Exactly the lines from the top of the records below through the one containing "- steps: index" must be set down, with no line added or dropped.
======
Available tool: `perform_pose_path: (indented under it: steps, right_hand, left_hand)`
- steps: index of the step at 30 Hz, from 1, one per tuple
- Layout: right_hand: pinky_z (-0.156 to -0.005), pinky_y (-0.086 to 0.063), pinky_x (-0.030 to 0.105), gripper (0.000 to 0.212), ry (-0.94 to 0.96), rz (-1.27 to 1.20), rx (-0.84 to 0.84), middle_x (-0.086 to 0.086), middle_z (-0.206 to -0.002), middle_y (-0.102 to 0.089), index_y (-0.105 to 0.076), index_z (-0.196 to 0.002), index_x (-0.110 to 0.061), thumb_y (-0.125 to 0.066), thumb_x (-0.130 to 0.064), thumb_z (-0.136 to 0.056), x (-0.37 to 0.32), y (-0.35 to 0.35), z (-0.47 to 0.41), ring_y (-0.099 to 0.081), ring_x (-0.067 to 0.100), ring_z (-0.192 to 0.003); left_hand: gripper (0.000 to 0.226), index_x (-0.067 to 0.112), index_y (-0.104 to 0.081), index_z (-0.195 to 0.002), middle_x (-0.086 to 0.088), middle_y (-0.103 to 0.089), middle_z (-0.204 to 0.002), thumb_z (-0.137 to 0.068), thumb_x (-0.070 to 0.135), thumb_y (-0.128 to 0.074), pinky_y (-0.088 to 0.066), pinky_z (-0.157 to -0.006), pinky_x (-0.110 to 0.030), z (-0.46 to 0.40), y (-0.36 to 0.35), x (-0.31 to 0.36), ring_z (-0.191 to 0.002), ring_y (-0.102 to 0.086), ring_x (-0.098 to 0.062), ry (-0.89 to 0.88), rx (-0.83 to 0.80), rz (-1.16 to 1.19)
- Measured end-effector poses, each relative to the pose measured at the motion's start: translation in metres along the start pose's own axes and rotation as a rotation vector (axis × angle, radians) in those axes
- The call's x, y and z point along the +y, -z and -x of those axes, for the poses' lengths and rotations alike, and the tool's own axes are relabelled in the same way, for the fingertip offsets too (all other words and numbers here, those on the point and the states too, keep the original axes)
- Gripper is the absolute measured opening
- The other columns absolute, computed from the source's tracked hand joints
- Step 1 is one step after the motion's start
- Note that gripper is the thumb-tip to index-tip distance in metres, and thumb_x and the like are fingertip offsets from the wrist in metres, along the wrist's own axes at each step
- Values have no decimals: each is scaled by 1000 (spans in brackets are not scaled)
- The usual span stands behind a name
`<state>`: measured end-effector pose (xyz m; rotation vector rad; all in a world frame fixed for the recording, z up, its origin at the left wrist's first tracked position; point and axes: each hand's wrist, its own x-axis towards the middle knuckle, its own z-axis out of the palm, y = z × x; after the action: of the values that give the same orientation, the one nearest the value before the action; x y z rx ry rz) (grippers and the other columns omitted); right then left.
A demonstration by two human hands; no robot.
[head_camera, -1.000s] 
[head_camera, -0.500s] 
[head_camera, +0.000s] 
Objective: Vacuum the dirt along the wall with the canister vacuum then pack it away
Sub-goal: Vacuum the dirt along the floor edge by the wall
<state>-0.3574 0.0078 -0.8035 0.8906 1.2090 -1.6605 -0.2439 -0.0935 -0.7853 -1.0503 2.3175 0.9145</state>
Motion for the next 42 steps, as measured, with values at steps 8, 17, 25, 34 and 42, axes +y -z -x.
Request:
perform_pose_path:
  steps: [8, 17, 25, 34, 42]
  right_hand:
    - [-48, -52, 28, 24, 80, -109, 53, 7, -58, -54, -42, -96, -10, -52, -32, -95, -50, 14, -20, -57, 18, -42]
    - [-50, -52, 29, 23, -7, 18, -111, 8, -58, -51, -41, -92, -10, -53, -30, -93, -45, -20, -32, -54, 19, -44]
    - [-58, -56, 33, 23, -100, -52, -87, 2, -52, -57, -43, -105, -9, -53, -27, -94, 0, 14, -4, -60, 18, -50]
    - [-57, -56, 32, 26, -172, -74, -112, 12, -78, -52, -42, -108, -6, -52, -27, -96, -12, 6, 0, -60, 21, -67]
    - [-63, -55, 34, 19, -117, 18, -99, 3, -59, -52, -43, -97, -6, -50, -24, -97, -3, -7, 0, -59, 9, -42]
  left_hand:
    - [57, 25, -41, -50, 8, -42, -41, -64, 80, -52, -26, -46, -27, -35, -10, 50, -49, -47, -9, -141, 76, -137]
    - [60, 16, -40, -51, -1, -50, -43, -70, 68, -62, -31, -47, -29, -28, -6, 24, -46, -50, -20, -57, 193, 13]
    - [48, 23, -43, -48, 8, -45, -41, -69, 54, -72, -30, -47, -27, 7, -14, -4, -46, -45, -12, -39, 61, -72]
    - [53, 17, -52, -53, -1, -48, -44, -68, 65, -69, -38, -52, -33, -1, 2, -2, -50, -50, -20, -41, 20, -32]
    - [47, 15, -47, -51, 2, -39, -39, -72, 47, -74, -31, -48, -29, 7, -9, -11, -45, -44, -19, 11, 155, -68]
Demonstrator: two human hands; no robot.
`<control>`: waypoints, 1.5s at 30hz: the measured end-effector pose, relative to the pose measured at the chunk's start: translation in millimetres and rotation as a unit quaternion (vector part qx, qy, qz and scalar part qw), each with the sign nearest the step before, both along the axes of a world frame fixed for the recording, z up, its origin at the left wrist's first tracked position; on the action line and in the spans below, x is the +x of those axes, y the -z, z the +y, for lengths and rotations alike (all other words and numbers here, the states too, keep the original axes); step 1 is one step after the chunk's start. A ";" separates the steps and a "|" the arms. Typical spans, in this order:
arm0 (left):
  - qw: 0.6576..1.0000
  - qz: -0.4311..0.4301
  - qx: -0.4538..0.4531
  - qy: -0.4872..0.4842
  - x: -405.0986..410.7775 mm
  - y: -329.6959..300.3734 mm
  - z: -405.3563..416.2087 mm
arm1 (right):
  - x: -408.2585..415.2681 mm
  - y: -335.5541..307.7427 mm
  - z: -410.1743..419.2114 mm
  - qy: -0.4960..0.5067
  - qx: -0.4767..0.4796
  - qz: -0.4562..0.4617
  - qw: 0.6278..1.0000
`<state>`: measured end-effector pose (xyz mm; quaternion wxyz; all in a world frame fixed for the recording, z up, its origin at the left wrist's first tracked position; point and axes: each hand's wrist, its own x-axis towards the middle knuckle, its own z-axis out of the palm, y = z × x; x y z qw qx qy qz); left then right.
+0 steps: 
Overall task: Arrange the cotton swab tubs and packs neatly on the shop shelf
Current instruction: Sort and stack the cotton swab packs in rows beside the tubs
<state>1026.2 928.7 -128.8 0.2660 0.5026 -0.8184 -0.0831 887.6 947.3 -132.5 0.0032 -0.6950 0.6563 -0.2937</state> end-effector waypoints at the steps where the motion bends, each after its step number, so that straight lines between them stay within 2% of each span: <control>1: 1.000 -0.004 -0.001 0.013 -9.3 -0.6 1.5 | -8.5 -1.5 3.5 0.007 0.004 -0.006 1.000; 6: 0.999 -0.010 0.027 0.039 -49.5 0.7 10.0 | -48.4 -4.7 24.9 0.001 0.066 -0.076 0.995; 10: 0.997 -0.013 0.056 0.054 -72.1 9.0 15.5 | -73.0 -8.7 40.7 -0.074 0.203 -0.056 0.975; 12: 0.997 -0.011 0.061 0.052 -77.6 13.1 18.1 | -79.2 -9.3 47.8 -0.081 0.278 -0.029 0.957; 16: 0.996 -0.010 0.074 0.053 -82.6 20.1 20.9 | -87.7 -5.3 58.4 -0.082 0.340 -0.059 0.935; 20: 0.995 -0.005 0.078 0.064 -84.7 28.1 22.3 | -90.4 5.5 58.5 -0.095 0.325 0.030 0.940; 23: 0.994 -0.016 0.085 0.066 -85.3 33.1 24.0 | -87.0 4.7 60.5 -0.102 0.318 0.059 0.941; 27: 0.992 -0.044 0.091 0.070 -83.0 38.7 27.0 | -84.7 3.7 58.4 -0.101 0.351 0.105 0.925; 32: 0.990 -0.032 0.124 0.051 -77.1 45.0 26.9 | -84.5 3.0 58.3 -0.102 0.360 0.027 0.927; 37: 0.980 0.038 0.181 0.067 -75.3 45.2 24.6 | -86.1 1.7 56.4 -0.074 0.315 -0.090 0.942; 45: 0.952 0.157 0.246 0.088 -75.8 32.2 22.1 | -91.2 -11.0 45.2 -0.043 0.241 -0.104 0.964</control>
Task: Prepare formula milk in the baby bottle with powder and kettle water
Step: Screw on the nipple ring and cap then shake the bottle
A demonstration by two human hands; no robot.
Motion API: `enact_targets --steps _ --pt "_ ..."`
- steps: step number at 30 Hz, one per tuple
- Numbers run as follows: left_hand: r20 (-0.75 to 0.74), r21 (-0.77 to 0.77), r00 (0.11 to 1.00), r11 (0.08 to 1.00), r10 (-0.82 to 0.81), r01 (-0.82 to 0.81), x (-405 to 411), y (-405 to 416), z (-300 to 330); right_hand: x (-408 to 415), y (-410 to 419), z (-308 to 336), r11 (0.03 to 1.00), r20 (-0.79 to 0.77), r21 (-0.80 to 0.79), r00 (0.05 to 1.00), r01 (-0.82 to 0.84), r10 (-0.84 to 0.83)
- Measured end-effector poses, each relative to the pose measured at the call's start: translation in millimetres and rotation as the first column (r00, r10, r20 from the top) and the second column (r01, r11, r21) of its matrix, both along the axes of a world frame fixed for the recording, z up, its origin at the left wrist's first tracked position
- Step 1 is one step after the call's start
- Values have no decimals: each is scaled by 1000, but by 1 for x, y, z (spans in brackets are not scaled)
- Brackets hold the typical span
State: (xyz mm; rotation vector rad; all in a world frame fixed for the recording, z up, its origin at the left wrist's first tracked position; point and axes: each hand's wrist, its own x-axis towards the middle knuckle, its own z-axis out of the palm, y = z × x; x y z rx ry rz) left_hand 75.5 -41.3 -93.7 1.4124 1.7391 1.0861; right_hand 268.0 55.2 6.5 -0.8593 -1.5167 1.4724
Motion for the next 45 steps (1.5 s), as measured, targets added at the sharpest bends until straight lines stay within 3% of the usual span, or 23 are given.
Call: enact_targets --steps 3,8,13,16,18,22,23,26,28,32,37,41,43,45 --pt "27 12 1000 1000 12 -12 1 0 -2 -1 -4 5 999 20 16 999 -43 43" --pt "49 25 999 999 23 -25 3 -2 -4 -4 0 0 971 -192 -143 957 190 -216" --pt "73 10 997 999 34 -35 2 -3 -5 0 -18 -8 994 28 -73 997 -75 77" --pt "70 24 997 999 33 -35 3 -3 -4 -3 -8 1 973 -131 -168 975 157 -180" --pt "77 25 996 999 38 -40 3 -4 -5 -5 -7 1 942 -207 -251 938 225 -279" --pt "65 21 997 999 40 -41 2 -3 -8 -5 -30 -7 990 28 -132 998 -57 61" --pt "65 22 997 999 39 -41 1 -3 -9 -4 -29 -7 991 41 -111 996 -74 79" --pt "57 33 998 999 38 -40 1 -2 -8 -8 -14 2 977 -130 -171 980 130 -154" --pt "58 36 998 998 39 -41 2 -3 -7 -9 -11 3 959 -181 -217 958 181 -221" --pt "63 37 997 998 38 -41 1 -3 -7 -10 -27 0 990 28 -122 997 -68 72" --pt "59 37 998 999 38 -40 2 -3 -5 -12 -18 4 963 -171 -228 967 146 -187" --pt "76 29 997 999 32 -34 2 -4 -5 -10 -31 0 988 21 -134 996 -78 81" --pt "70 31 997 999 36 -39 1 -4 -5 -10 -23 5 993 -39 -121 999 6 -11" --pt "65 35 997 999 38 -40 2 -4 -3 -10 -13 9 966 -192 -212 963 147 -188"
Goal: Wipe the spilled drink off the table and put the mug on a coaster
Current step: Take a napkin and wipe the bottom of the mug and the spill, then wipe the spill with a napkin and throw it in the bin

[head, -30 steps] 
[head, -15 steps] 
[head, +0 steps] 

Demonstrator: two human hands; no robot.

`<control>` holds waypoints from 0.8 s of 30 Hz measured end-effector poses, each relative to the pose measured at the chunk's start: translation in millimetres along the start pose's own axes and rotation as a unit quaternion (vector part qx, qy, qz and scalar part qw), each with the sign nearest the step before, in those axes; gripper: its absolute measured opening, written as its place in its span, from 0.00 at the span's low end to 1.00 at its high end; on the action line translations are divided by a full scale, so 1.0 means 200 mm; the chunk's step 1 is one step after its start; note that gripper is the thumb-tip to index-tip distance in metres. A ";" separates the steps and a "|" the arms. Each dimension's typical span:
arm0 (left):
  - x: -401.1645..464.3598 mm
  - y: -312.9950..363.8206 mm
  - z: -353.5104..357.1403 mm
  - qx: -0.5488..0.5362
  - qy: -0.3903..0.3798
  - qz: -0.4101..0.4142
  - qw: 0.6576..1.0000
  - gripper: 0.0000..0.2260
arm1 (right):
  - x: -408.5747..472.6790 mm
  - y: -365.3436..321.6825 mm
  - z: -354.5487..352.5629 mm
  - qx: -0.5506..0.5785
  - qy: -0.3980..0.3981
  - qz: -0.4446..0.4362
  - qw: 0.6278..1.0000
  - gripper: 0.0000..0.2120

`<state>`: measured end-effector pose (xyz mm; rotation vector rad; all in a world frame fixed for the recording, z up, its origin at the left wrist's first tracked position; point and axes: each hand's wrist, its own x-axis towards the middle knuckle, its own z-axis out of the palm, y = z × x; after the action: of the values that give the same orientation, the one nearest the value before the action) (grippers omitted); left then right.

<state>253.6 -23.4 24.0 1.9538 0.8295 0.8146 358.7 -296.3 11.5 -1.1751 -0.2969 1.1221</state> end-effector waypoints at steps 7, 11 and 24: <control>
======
Task solution.
Available tool: `perform_pose_path: (indented under it: steps, right_hand, left_hand)`
- steps: index of the step at 30 Hz, from 1, one per tuple

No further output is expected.